人を殺すという快感
さて、俺を貶し続けた連中の元締めを殺してから俺は人を殺す事に喜びを感じ始めた。
こんなこと言うと世の人間は驚くだろう。
まぁいい。人を殺すのがどんな事かは殺した人間しか分からないからな。
さて、俺が課長を奴の家の近くで殺した次の日の事だった。
俺は同期の友人、棚橋裕太に一緒に酒を飲まないかと誘われた。もちろん喜んで誘いに乗った。奴は聞く所によると部長に昇格して絶頂にあるらしかった。これだけで虫唾が走った。
ならば俺が上り坂を一気にドン底まで蹴落としてやろうと思った。もちろん命を奪うことによってな。それだけで心が踊った。
俺と棚橋は新宿駅の近くの居酒屋で夜の11時頃まで酒を飲んだ。奴は元々下戸だが、楽しそうにしていた。もちろんこの後友人に殺されると知らずにな。
居酒屋を出ると棚橋は俺の家で飲み直そうと言った。俺は快く了解した。奴を殺す絶好のチャンスだからだ。
家に着く棚橋はまず風呂に入ると言った。
奴が風呂に入ったのを確認すると俺は先日のようにゴム手袋を7、8枚重ねてはめた。そして、洗面台にあったカミソリを手に取った。
そっと風呂場の戸を開けると奴はくうくうといびきをかいていた。しめたと思った。
奴に近くと右手にカミソリを握らせ、腕を掴んで左手首の脈を思いっきり切った。体がピクンと動いてドキっとしたがそのまま再び眠って胸を撫で下ろした。なんて馬鹿な野郎だ。自分が切りつけられたのに気づかず眠むるなんて気が知れない。
さて、切りつけた左手を湯を張った浴槽に沈めると俺はバッグからメモ帳とボールペンを取り出し「先に帰る。今日はありがとう」と書いてテーブルに置いた。

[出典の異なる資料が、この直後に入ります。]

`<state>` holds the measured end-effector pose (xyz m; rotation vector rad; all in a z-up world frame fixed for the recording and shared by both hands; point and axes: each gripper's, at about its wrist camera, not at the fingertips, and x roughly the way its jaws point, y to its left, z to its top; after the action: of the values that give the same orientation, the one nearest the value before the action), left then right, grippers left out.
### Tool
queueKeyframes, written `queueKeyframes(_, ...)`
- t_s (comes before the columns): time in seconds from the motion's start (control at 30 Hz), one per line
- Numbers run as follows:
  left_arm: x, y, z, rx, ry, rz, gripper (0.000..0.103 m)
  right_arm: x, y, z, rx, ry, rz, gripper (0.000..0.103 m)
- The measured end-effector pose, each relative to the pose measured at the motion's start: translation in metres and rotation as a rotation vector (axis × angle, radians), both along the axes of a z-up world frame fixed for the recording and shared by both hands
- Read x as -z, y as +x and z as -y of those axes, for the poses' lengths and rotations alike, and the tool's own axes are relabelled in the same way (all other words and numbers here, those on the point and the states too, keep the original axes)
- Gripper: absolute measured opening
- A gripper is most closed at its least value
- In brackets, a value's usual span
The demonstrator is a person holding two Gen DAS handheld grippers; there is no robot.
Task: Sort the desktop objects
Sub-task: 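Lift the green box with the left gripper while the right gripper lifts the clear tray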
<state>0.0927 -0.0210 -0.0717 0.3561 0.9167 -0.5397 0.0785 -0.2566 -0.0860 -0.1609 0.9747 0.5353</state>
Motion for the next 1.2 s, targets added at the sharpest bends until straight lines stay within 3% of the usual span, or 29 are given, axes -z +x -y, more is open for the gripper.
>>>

翌日、警察が捜査を始めたが、適当に話を作り上げて偽装し、自殺という事で迷宮入りした。
この時、完全犯罪で人を追い詰めるという一つの楽しみができた。できることなら俺を苦しめた全ての人間を完全犯罪で殺したいと思った。
その時から俺にとって人殺しは「罪」ではなくて「快楽」になった。最高の娯楽だと思ったよ。